**WHAT IS EXPECTED**
Read the listing below and copy out every line that holds "wooden".

** Opening RECORD EXCERPTS block **

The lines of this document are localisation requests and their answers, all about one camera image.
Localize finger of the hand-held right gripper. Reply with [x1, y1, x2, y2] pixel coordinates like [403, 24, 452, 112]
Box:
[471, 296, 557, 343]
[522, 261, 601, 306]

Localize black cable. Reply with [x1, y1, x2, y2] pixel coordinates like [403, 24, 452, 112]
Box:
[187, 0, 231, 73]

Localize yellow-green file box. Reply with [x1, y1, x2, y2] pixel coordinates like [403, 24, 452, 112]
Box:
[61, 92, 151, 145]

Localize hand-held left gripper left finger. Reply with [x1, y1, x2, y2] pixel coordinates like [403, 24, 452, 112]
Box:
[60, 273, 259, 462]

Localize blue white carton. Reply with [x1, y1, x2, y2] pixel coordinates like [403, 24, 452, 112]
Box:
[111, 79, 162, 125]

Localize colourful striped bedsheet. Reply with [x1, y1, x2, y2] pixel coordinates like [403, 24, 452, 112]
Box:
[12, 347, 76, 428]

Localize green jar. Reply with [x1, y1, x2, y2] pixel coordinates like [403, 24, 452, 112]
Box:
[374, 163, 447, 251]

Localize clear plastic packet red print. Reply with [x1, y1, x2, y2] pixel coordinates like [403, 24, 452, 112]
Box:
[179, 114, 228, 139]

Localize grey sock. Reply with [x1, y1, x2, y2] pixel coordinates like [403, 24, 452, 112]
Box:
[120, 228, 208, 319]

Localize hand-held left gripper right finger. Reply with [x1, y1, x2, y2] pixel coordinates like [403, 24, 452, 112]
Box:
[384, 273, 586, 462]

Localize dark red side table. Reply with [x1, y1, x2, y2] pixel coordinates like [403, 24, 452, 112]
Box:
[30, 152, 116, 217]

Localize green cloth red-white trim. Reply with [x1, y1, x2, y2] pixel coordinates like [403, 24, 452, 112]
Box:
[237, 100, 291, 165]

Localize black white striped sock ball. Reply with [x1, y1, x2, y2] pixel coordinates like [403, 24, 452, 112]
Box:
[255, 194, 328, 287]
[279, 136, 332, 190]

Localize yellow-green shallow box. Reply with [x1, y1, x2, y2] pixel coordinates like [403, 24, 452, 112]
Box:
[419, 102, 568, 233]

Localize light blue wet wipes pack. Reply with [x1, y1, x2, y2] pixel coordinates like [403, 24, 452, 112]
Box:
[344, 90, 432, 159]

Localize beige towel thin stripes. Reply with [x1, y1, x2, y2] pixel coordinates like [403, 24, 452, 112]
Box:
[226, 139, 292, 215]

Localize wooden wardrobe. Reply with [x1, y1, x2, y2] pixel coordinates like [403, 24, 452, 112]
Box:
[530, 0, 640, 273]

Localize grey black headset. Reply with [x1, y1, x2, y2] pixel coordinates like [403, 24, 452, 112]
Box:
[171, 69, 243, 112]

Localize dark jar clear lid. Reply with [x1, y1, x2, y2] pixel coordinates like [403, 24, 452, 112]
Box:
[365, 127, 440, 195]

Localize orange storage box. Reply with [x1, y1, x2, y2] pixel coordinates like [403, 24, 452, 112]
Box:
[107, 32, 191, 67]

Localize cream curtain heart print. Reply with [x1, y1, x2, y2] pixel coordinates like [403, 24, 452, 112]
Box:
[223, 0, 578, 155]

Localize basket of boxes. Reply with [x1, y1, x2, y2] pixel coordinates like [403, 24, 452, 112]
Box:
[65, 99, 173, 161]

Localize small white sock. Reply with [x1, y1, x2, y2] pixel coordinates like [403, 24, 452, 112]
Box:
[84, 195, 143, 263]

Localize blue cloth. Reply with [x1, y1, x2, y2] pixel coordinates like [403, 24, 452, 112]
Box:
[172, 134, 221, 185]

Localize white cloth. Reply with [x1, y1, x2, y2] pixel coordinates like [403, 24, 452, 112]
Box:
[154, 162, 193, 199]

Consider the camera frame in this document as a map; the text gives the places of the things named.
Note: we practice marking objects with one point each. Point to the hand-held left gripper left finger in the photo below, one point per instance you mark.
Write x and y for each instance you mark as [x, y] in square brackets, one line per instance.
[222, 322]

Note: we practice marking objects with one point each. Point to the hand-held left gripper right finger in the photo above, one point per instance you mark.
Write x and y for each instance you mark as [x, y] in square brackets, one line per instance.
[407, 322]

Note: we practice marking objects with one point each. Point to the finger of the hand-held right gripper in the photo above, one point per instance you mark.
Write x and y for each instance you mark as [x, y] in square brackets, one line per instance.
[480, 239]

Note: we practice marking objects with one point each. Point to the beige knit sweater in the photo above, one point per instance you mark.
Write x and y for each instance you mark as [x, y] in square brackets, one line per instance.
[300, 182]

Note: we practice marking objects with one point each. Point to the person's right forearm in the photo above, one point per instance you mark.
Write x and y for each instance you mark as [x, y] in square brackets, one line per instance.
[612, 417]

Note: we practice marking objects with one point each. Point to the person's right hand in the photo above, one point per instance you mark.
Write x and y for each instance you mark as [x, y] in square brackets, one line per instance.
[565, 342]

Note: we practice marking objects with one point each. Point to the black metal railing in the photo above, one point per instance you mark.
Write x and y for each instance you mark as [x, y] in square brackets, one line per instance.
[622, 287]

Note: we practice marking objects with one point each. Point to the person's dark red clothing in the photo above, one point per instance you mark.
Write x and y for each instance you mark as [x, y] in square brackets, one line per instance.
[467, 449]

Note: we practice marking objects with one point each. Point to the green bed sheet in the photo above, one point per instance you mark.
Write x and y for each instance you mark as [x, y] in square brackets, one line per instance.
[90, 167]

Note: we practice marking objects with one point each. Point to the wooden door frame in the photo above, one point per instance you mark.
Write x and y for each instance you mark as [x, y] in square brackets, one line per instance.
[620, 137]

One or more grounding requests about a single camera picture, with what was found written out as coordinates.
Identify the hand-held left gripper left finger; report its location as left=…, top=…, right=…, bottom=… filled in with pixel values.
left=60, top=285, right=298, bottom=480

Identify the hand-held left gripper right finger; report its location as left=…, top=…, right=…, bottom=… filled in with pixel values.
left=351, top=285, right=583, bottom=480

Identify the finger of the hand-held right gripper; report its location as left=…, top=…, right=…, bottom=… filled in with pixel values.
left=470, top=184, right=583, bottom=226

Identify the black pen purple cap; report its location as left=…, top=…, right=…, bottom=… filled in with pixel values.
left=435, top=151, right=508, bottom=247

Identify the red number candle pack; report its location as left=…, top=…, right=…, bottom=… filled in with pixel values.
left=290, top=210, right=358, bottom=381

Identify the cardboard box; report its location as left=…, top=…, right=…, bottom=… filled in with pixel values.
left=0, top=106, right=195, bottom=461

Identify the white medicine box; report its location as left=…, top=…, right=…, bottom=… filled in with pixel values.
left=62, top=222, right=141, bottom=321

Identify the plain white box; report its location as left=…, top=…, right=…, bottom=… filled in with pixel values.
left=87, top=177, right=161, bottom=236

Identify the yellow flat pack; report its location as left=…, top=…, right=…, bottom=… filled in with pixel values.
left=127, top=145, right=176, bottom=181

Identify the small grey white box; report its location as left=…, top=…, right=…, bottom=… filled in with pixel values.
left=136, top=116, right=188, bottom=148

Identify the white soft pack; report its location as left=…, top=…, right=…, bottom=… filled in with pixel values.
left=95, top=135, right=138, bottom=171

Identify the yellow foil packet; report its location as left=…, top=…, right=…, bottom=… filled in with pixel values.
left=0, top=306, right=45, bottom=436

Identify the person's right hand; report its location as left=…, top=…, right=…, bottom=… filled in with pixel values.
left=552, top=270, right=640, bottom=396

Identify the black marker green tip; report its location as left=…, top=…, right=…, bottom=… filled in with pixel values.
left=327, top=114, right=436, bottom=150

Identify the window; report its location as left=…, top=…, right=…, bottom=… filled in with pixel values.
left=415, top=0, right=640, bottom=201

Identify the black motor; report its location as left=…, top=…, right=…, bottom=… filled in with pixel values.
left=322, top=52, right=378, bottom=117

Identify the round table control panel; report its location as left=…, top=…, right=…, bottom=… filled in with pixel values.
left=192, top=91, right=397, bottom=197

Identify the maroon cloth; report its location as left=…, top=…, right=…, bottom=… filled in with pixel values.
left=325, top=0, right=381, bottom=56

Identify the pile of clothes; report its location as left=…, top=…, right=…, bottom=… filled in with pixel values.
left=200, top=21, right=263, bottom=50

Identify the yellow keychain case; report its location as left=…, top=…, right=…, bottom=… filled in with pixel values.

** Closing RECORD EXCERPTS block **

**SOLUTION**
Localize wooden wardrobe. Reply with [x1, y1, x2, y2] pixel coordinates like [403, 24, 452, 112]
Note: we practice marking objects with one point each. Point to the wooden door frame in the photo above, one point per instance you mark.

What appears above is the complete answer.